Talking Meme: Daneel and Baley
Jan. 3rd, 2015 01:47 pm![[personal profile]](https://www.dreamwidth.org/img/silk/identity/user.png)
OK, I could go on for a LONG time about R. Daneel Olivaw and Elijah Baley. They're the main characters from Isaac Asimov's Robot mysteries: the two of them appear together in The Caves of Steel, The Naked Sun, The Robots of Dawn, and (in flashback) Robots and Empire. Baley is a detective from Earth, while Daneel is a humaniform robot from an Earth colony. Baley--like most Earth people--distrusts and dislikes robots, but comes to first respect and then love (the word is used at least three times to describe how he feels about Daneel--the first time it is qualified to be love "like a friend," but the second two times it's simply love) his robotic partner.
Asimovian robots have three Laws that are necessary to function--later books explicitly argue that they're not programmed that way, their brains will not function without these Laws in place. The third, weakest Law is that a robot must protect its own existence. The Second Law is that a robot must always obey a human. And the First Law of Robotics is that "a robot may not injure a human being, or through inaction allow a human being to come to harm." Asimov created these Laws in the 1950s as basically a logic puzzle: most of his robot stories revolve around mysteries that play with the Three Laws. As the books progress and Asimov develops the society he's created, they also become ethics puzzles: what does free will mean to a robot if it must obey the three laws? Are they slaves to humanity, or purely altruistic beings? Or both?
Baley and Daneel make a very classic odd couple: Baley is homely (Asimov's descriptions make it clear, I think, he mentally cast a more rumpled Humphrey Bogart in the role) and Daneel is basically perfectly handsome (I would cast Chris Evans in the role if I were making a movie of it now--superficially blandly blondly pretty, with more underneath than it seems). Daneel is unemotional; Baley wavers between gruff and demonstrative. Daneel goes by the book (or Law); Baley trusts his intuition and instinct.

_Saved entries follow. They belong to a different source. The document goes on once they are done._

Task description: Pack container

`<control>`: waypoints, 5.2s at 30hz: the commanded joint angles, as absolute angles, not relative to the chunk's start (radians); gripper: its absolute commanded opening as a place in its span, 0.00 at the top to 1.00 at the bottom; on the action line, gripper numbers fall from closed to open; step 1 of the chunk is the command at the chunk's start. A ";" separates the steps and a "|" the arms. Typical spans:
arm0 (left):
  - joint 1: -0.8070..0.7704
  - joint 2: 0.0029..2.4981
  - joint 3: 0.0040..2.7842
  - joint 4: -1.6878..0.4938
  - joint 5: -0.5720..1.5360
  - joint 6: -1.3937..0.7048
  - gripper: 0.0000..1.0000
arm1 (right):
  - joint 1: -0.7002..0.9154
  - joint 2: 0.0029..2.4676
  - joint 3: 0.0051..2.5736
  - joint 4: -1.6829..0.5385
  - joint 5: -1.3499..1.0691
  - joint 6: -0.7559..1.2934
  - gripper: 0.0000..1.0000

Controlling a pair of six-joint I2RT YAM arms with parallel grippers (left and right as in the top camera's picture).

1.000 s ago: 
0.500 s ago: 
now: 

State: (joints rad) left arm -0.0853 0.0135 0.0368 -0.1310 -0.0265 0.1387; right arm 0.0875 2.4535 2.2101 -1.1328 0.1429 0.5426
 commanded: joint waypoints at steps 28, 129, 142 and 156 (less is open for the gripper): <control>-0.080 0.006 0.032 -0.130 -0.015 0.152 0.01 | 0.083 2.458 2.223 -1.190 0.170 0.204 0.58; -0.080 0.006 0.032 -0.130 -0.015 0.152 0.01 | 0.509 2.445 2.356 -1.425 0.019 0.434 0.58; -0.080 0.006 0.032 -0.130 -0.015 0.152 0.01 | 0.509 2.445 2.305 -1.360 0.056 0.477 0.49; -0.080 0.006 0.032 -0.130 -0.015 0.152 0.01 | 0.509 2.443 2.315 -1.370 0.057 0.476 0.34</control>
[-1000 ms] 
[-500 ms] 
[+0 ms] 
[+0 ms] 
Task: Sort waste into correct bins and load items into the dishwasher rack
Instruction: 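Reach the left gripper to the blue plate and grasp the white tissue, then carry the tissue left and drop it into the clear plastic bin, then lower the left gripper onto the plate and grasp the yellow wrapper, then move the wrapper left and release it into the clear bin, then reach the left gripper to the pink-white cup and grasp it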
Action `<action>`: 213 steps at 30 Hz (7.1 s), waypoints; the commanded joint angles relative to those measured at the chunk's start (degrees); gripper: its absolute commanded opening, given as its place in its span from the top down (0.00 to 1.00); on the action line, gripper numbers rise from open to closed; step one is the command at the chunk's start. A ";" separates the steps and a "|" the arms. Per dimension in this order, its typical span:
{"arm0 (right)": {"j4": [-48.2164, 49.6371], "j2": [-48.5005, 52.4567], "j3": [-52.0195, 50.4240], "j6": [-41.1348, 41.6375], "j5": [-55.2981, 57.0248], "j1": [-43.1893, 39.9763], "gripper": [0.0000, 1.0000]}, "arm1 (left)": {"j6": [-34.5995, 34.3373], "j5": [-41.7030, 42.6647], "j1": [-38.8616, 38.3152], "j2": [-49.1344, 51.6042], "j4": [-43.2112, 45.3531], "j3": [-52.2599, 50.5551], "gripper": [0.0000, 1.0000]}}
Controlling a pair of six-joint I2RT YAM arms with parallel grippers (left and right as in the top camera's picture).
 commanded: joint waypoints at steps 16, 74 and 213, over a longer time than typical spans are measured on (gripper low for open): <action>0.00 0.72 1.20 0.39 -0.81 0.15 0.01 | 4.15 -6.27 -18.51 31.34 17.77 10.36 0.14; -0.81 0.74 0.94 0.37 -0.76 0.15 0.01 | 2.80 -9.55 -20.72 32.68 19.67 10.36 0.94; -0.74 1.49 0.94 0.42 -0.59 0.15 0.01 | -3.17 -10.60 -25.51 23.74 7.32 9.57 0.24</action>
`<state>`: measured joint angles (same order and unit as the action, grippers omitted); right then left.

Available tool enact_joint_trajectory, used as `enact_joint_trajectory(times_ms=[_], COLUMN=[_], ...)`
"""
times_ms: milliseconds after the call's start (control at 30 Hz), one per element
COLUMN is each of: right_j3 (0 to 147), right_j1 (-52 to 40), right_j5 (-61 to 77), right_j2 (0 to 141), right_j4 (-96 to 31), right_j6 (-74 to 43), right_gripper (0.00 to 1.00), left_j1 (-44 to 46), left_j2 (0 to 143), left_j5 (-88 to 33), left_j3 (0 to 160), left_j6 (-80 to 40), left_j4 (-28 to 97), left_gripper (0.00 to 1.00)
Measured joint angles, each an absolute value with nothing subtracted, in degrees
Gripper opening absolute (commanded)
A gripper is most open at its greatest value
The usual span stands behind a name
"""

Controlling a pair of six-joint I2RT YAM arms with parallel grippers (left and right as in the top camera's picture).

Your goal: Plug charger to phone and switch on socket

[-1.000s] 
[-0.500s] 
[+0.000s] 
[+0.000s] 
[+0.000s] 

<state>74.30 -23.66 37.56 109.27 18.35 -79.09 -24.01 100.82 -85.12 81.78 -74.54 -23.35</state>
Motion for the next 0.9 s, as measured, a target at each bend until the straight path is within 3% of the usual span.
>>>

Asimov writes Baley as moving from resentment to friendship to deep affection for Daneel: there's a beautiful scene where Daneel re-asserts that he would be willing to die for Baley, and Baley, overcome with emotion (for a stoic noir detective, Baley is overcome with emotion a lot in these books) asserts that he feels that would be a poor exchange indeed. There's another great scene where Baley suddenly realizes the villains of the book are after Daneel, not him, and he has to try to convince Daneel to leave him and flee to save himself, Daneel is extremely reluctant to leave him in danger, and Baley is terrified at how the First Law might lead to Daneel's destruction. At the end of his life, Baley asks that Daneel come to him and holds on to life until they can have a last conversation. He sends Daneel away at the last second because he fears the sight of his death would hurt Daneel, and dies the moment Daneel leaves his side. MY KRYPTONITE.
In the long run, the last conversation Daneel has with Baley leads him to an ethical epiphany: the Zeroth Law, that a robot must not hurt HUMANITY. Armed with this breakthrough, in Baley's name Daneel dedicates his life to guiding humanity toward a utopian future.
Daneel is close to immortal. So for 20,000 years he works in the background, trying to ensure the survival and happiness of the human race--all for Elijah Baley, as he explicitly states much later. His efforts eventually cross over into the Foundation series, once a totally desperate space opera by Asimov, where we discover that he orchestrates the very creation of psychohistory, the science that at the end of the series appears to be leading humanity toward a perfectly harmonious collective mind.
And so a grumpy, agoraphobic noir detective ends up shaping the history of all humanity for more than twenty millennia, because a robot loved and admired him. If that's not romantic, I don't know what is.